MTV Geek LOVES Halloween — so we’ve decided to share our fave frightful movies, TV shows, comics, and books with you all month long!
Writer-director Tom Holland’s Rear Window-meets suburban vampires movie was a surprise hit for studio Columbia pictures back in 1985. But really, the formula of sexually frustrated teen (William Ragsdale) + charismatic, handsome vampire (Chris Sarandon) + a shock of gore and some terrific practical effects should be an easy sell anytime.
But let’s look at this 1985 horror film which did postmodernism earlier than Scream (and better, in my opinion), with one of Roddy McDowell’s finest roles as the neighborhood goes to hell when vampire Jerry Dandridge moves in next door.
Fright Night was the first directing gig for Child’s Play and Thinner writer (and sometime actor) Tom Holland.

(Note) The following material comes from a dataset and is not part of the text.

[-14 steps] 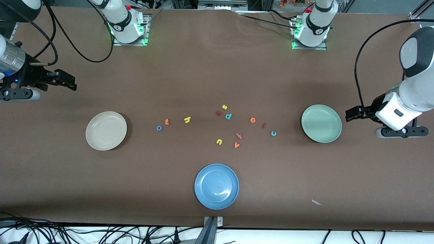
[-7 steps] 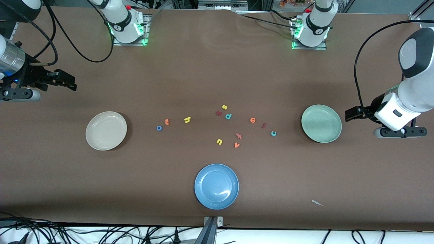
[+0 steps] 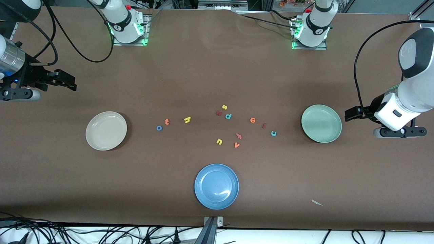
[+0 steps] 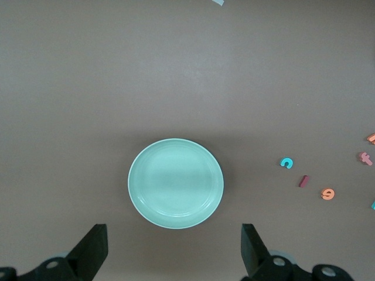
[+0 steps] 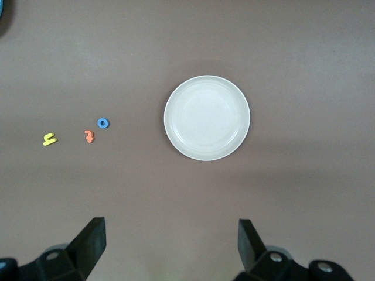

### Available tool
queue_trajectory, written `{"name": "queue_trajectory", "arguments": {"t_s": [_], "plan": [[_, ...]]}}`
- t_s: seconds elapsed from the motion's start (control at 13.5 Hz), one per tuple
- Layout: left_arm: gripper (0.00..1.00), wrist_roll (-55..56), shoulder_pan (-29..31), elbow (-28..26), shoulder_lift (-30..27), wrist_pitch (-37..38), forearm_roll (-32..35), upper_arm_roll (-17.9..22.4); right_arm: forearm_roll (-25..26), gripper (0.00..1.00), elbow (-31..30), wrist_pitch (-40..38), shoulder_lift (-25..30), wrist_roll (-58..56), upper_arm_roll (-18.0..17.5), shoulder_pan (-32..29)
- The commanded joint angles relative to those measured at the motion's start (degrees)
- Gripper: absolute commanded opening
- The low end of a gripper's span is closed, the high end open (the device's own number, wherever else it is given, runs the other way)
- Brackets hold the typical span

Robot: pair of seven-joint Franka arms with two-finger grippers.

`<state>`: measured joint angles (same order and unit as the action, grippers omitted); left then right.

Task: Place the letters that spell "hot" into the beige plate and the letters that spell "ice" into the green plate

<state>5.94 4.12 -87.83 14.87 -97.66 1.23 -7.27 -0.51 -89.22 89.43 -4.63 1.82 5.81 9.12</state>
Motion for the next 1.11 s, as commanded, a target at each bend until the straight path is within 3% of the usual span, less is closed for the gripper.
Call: {"name": "queue_trajectory", "arguments": {"t_s": [0.0, 0.74, 1.04], "plan": [[1.0, 0.3, -0.08, -0.32, -0.19, 0.19, -1.49, 0.06, -0.11, 1.0, -0.87, 0.48, 1.03, 0.21, -0.1, -0.06], [1.0, 0.39, -0.08, -0.32, -0.19, 0.19, -1.58, 0.06, -0.11, 1.0, -0.87, 0.48, 1.03, 0.29, -0.1, -0.06], [1.0, 8.1, -4.28, -0.23, 2.26, 0.1, -1.58, 0.06, -0.11, 1.0, -0.87, 0.31, 1.03, 0.29, -0.1, -0.06]]}}
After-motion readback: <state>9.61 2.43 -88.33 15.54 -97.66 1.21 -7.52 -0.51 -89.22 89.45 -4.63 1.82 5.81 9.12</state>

Before that, he’d worked for several years to get his foot in the door in Hollywood, landing a TV movie assignment before bringing The Beast Within to the screen under director Philippe Mora. That 1982 film featured a troubled teen starting to resemble his real, monstrous rapist father while visiting a small Southern town. A failure theatrically, Mora was still able to get some unsettling effect from his southern-fried nightmare of woman-monster miscegenation (I bet if The Beast Within had been released even five years earlier, it might have been a success with the drive-in set).
With Fright Night, Holland traded on secrets and lies down in the Dixie for fear, suspicion, and bloodsuckers in the suburbs with Fright Night, an ode to his beloved vampire movies. But instead of a vampire stalking the streets of London, preying on the hoop skirt set, Holland made his Jerry Dandridge an urban transplant, using the city as his stalking place and his suburban house as a feeding ground (remove the supernatural bits and Fright Night would still be a fascinating serial killer story).
As Dandridge, Sarandon (Child’s Play, The Princess Bride) brings an easy charm to the role: Jerry’s always flirting, always trying to make an impression, even as a vampire it’s probably a good idea to remain a little more under the radar. Unfortunately, Jerry’s moved in next door to high school student Charlie Brewster (William Ragsdale), and unfortunately for Jerry, Charlie’s a sexually frustrated teen with a horror obsession and too much time and curiosity on his hands.
One great things about Fright Night is the contrast between Charlie and Jerry–minus the fangs, Jerry is who Charlie wants to be, while early on, Jerry’s happy to let bygones be bygones with the nosy neighbor. The increasingly dangerous interplay between the two works so well because underneath everything, Jerry sees Charlie and understands what makes him tick–his smartest move in the final act is kidnapping and turning Charlie’s girlfriend, Amy (a young Amanda Bearse) along with Charlie’s best friend Evil Ed (Stephen Geoffreys).
But the real treat here is Roddy McDowell as TV horror movie host Peter Vincent (named for Vincent Price and Peter Cushing). A faded, pompous former actor an inflated sense of self-worth, Peter is unwillingly dragged into Charlie’s nightmare, and maybe one of the greatest scenes of the entire entire movie is Peter’s accidental discovery–thanks to a tiny, broken mirror–that vampires are real. McDowell sells the character’s later bravery by keeping a thread of pragmatism and outright cowardice throughout–he’s not in it to be a hero, but at the same time he might be able to save himself and this kid who’s being menaced by a real-life monster. This is a career best for McDowell, who was, like his character, not at the height of his profession, but was able to turn that into a fantastic comic performance inside the thriller.
Fright Night was followed up by a sequel in 1988 under Halloween II writer-director Tommy Lee Wallace, bringing back Ragsdale and McDowell and switching the setting to a college. That movie dealt with illusion and trickery as another vampire targets Charlie while Peter becomes the one attempting to convince everyone that a real vampire is stalking the city. It’s been a while since I’ve seen it, but if I recall, it’s a little looser than its predecessor and lacked a compelling relationship between Charlie and the vampire out to get him. Still, it was more of a misfire than outright failure and is worth it at least for the visual of an asexual vampire stalking a co-ed on roller skates.
Seeing Fright Night is pretty easy with the 1999 DVD readily in print along with the 2008 double-pack that paired the movie with Urban Legends. Columbia/Sony don’t seem interested in giving the movie a digital polish or a full-fledged release with special features (which was kind of a surprise in the wake of the remake). Indie label Twilight Time put out a limited edition Blu-ray earlier this year with a 3,000 copy run, but good luck getting one of those–the originally $30 disc will run you anywhere from $150-$250 on eBay.
Sadly, Fright Night 2 appears to be in limbo in terms of either a disc-based or digital release, which is a shame: while the follow-up is fairly flawed and absent the creepy chemistry of the original, it’s still a fascinating inversion of the first movie’s formula with some genuinely interesting visual hooks.